(Data supplied begins)
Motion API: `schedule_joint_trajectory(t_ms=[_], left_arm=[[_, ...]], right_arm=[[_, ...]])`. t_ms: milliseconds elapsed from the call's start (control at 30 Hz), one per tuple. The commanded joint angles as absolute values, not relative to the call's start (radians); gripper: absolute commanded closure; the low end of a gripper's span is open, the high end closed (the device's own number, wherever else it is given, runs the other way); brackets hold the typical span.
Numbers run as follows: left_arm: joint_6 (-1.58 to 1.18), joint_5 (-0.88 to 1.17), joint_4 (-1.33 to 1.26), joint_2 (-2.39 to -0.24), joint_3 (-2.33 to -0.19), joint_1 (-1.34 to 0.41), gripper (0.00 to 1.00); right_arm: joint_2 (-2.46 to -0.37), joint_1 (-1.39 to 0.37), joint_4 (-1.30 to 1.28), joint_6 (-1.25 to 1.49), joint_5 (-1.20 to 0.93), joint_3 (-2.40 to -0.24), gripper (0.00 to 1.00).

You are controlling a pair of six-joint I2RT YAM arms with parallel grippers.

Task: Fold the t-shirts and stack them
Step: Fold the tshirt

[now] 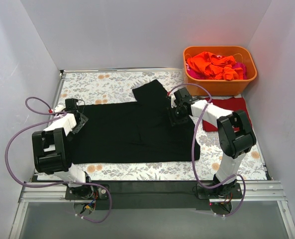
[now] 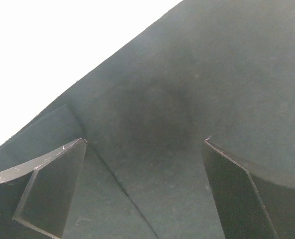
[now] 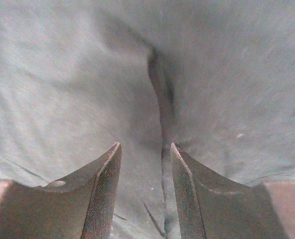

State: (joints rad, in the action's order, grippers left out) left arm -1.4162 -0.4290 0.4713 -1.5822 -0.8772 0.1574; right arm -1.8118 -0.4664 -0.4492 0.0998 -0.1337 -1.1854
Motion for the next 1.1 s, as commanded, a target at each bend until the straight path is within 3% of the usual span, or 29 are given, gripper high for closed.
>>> schedule_joint_trajectory(t_ms=[0,300,700,1067], left_arm=[[-1.306,-0.489,0.421,-1.494,-0.951,0.158,0.04],[-1.108,-0.537,0.213,-1.693,-1.126,0.164,0.11],[-1.114,-0.405,0.250,-1.940,-1.362,0.232,0.45],[-1.144,-0.370,0.350,-2.098,-1.514,0.244,0.44]], right_arm=[[-1.756,-0.466,-0.471,0.072,-0.135,-1.319,0.56],[-1.798,-0.466,-0.469,0.057,-0.152,-1.427,0.56],[-1.792,-0.468,-0.456,0.051,-0.186,-1.350,0.56],[-1.802,-0.468,-0.439,0.040,-0.193,-1.328,0.56]])
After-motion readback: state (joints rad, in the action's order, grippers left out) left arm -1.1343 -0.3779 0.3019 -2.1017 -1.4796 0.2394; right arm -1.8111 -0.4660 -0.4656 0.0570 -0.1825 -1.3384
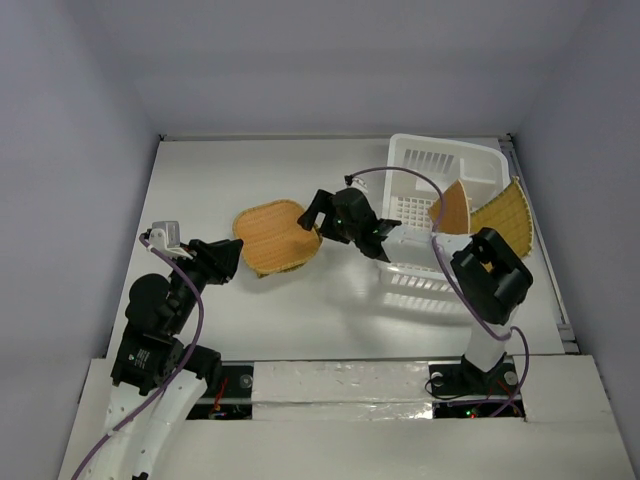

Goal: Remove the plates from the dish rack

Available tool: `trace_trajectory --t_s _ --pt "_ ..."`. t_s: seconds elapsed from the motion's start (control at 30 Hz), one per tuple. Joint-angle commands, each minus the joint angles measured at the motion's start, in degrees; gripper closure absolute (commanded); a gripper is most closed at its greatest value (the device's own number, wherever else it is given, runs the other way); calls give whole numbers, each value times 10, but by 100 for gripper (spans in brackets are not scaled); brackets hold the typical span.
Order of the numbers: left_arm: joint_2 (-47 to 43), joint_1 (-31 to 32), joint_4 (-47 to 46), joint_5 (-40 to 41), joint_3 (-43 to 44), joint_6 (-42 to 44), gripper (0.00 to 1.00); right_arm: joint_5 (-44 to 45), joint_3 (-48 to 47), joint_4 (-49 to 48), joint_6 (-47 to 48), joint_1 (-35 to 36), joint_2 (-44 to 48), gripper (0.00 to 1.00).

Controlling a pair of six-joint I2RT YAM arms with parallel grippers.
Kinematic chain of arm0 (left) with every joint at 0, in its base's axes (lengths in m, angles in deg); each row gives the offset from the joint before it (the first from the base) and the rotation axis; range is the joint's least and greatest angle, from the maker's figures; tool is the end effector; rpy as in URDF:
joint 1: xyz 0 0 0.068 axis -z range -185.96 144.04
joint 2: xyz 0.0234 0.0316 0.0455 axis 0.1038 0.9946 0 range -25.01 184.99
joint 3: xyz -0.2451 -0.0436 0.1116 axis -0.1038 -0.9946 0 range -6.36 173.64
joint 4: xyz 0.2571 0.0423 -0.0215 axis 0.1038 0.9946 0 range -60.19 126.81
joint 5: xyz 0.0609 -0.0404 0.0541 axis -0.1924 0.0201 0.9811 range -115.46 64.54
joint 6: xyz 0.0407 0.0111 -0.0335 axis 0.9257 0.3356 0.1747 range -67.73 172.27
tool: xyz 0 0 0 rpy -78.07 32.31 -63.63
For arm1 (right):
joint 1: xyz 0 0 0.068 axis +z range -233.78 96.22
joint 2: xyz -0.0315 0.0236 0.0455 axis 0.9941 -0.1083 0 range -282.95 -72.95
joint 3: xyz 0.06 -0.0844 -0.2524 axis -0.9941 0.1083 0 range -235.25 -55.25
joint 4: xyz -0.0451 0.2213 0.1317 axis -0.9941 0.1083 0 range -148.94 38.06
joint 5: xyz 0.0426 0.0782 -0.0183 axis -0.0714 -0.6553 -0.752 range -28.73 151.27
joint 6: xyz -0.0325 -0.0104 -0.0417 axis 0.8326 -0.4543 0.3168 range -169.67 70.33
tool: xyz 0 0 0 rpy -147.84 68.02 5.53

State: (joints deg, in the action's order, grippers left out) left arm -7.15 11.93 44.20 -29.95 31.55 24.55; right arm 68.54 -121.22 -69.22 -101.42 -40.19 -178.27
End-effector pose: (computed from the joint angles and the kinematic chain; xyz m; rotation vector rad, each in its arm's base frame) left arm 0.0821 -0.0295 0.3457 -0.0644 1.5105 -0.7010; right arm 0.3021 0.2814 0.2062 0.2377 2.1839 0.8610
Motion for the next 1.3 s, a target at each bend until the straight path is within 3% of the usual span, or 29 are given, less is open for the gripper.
trace_trajectory --t_s 0.0,0.13,0.23,0.27,0.4,0.53,0.57,0.63,0.67,0.77,0.8,1.03,1.27 --pt "1 -3 -25 -9 -3 0 67 64 -44 59 43 10 42 5" --pt "1 -3 -25 -10 -3 1 67 105 -64 105 68 15 78 14" --pt "-1 -3 -26 -9 -3 1 67 164 -56 157 89 15 146 75" --pt "-1 -3 -25 -10 -3 1 67 183 -52 170 104 15 170 100" --pt "-2 -3 -28 -18 -4 5 70 336 -42 299 147 15 286 100" --pt "-6 -3 -31 -25 -4 6 82 419 -47 455 162 -20 375 100" --pt "-7 -3 -31 -25 -4 7 87 426 -49 514 162 -48 386 95" --pt "-12 -3 -31 -25 -4 8 91 423 -47 558 175 -82 402 73" --pt "-13 -3 -31 -25 -4 8 93 420 -47 594 182 -97 401 53" --pt "-17 2 -29 -23 -3 8 94 434 -45 625 198 -134 381 28" --pt "-17 2 -28 -21 -3 7 94 426 -47 631 207 -148 373 25" --pt "-23 7 -24 -18 0 8 81 422 -70 611 270 -202 296 26" --pt "-27 7 -25 -20 0 8 77 435 -69 570 320 -227 234 51"
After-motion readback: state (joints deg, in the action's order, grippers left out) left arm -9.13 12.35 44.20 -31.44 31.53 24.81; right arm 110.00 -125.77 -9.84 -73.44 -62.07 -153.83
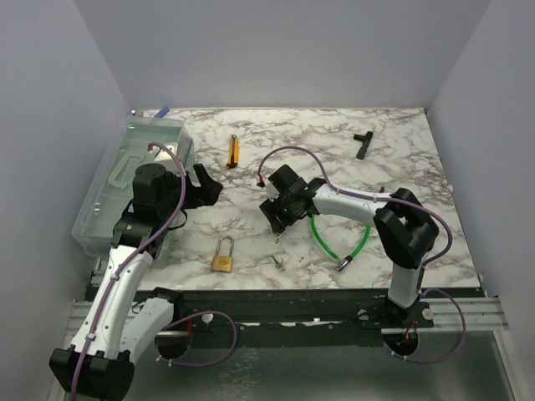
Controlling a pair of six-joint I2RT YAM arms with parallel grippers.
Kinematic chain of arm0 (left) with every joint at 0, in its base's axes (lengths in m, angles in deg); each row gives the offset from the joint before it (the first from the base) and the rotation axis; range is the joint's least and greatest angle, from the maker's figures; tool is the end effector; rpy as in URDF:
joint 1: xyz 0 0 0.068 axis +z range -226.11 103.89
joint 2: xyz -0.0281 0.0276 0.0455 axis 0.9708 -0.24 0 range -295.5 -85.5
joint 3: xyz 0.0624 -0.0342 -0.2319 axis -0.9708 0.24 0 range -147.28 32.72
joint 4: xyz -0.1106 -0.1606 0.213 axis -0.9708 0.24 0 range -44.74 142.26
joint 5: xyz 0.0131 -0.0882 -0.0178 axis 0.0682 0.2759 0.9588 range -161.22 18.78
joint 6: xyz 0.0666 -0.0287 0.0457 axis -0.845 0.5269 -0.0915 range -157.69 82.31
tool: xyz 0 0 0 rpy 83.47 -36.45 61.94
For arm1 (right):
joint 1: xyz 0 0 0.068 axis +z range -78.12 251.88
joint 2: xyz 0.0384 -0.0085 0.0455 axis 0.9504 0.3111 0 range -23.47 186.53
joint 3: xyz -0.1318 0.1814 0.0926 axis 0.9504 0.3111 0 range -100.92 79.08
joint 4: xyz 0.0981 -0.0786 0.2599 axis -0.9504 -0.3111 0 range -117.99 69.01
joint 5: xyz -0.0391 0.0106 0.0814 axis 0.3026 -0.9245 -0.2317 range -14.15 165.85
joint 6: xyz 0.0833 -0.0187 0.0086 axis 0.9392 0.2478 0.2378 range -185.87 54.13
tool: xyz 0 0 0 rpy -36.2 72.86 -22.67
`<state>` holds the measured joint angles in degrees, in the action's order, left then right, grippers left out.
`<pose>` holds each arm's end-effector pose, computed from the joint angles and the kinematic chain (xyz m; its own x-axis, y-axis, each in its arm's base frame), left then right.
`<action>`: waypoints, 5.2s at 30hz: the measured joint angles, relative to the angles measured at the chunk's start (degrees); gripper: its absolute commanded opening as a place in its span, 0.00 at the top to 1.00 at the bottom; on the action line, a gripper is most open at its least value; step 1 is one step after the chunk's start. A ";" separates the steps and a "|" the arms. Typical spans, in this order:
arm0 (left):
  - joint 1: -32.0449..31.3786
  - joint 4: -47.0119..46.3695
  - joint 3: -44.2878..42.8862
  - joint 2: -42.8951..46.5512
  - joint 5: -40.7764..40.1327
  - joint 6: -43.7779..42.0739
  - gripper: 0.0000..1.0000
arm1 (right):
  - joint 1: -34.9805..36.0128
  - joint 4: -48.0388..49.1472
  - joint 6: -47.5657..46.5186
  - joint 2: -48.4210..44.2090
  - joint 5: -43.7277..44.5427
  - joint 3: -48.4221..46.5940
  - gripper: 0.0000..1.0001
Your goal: Unlock with the key
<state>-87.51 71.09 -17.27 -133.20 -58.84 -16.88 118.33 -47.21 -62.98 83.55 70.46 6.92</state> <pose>0.2619 -0.0692 0.2975 -0.5028 -0.2528 -0.8266 0.2214 0.8867 -0.4058 0.2838 0.3088 0.0979 -0.6402 -0.6006 -0.4789 -0.7215 0.6842 0.1065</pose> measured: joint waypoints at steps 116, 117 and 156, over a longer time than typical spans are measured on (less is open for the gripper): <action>-19.39 -40.33 12.90 -13.79 15.65 25.18 1.00 | 3.85 27.39 28.17 -40.30 4.24 24.76 1.00; -19.45 -40.48 12.90 -14.03 15.65 25.24 1.00 | 3.85 27.36 28.17 -40.54 4.22 24.94 1.00; -19.91 0.98 -6.91 -23.61 1.05 40.54 1.00 | 5.60 48.09 -10.43 -38.66 -0.61 32.96 0.34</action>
<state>-107.42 72.07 -24.18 -156.81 -57.79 23.67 123.93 0.88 -73.40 44.89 69.85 39.88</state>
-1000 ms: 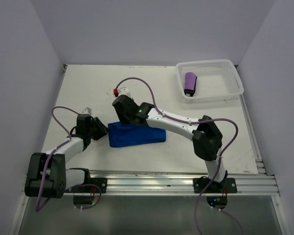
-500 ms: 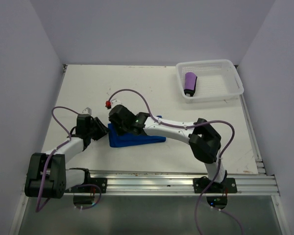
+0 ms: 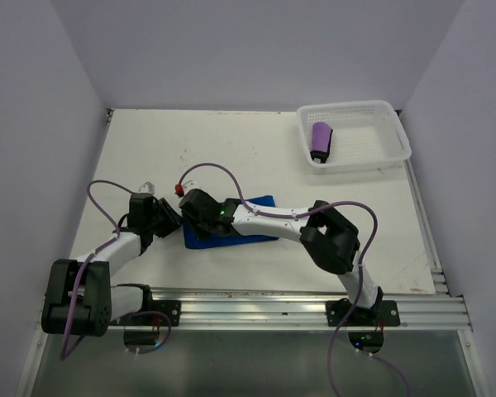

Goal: Roll the towels
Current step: Fold the towel

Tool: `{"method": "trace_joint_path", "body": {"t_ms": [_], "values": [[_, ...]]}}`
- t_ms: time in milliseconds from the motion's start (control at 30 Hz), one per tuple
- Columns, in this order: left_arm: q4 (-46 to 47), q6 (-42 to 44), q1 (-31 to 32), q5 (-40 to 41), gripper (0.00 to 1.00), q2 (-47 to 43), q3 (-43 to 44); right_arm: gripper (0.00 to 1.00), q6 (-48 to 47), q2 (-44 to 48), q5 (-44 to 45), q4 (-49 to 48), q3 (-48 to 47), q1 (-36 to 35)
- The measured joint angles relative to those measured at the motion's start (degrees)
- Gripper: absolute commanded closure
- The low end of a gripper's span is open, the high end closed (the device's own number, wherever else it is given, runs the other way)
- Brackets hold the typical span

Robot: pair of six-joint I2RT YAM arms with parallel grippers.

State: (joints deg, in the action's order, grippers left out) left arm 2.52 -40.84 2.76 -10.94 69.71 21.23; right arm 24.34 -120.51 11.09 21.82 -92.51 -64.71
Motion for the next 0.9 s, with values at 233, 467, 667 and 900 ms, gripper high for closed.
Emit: {"method": "trace_joint_path", "body": {"t_ms": [233, 467, 667, 900], "values": [[0.0, -0.02, 0.0, 0.0, 0.62, 0.0, -0.02, 0.68, -0.07, -0.33, -0.07, -0.11, 0.07, -0.02], [0.02, 0.0, 0.0, 0.0, 0.62, 0.0, -0.02, 0.74, -0.02, -2.64, 0.11, 0.04, 0.07, -0.17], [0.0, 0.02, 0.0, 0.0, 0.62, 0.0, -0.02, 0.95, 0.09, -3.52, 0.92, 0.11, 0.07, -0.17], [-0.07, 0.02, 0.0, -0.02, 0.62, -0.11, -0.02, 1.0, 0.07, -3.48, 1.51, 0.04, 0.09, -0.24]]}}
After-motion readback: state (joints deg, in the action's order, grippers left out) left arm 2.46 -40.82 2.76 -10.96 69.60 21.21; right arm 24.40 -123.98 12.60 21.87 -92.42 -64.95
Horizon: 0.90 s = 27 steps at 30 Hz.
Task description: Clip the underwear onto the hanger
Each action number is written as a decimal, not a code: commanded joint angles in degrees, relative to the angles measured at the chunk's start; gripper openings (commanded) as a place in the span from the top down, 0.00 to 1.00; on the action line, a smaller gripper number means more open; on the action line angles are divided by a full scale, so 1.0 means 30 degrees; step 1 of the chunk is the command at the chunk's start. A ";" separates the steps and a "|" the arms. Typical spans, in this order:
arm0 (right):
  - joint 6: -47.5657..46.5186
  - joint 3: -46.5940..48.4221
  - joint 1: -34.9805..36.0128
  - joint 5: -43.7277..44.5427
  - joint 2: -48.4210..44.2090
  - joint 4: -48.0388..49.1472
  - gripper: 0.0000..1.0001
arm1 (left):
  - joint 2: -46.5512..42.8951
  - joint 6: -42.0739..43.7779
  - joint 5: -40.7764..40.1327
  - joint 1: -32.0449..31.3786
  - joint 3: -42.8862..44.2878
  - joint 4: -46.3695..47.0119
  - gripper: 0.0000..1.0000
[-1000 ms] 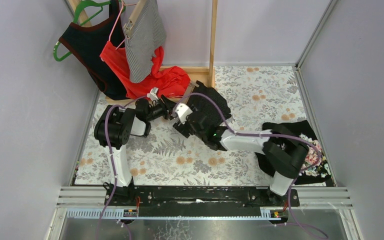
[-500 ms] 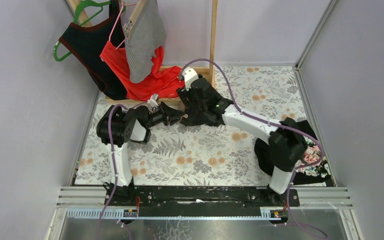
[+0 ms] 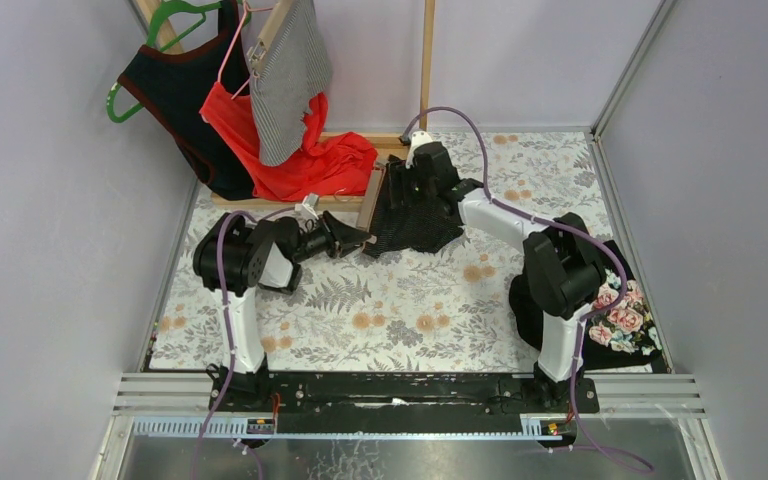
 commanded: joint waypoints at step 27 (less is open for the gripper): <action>-0.7034 0.6364 0.0169 -0.5640 0.3139 -0.3418 0.39 | -0.5545 0.9538 -0.3925 -0.1821 0.1790 -1.1609 0.83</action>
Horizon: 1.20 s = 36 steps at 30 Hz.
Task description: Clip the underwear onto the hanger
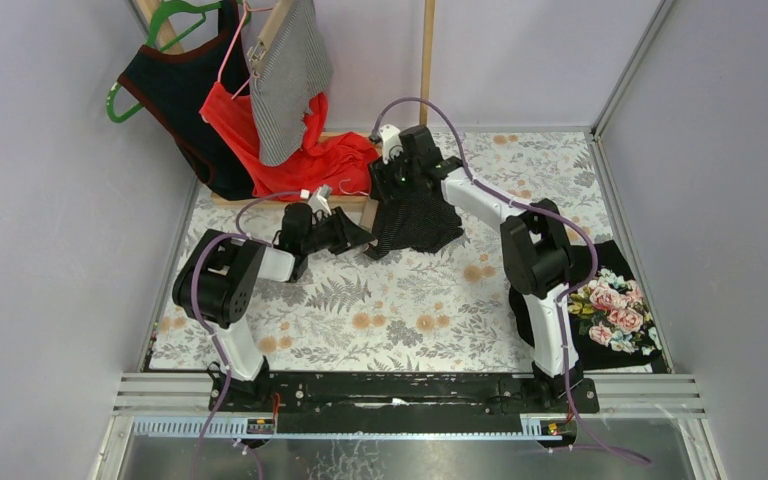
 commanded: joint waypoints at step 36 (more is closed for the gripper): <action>-0.4759 0.0271 0.1781 0.2014 0.1428 0.4003 0.41 | -0.1695 0.1434 -0.1073 -0.1180 0.1403 -0.2969 0.83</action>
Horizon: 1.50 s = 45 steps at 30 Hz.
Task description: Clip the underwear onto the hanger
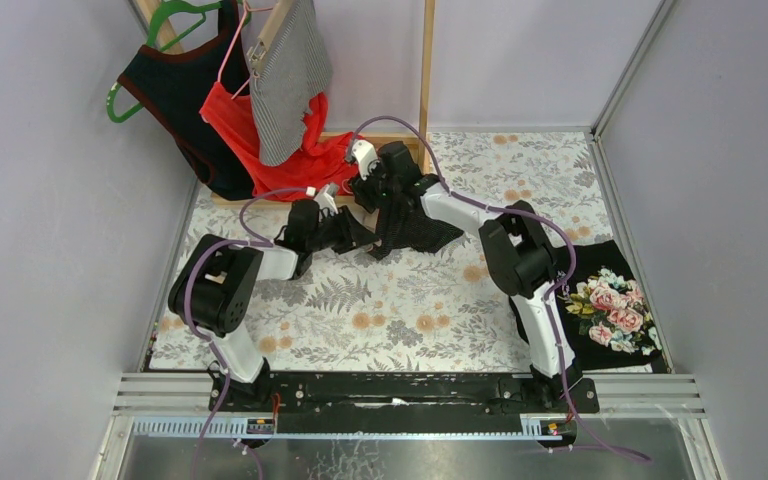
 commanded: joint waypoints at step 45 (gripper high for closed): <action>-0.1249 -0.7814 0.0033 0.1240 -0.5123 0.8281 1.00 | -0.4706 0.0528 -0.2034 0.1199 0.2903 -0.7433 0.19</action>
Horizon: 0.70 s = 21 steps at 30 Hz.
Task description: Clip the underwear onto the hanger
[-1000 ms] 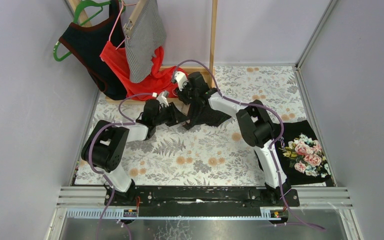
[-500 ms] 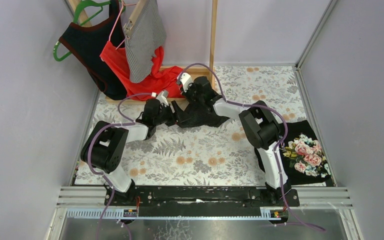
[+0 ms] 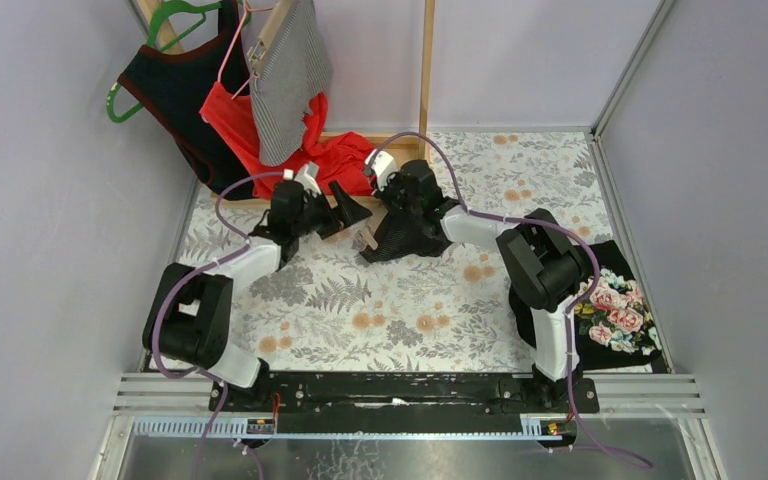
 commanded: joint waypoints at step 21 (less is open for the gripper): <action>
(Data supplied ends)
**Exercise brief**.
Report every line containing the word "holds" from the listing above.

**Response to the task**.
`<state>` holds the measured joint angles in degrees, in the action's order, left then right, grippers left out.
`<pose>` holds each arm's end-effector pose, computed from the joint angles and the kinematic chain (xyz m; its own x-axis, y-axis, each in its arm's base frame), left then right.

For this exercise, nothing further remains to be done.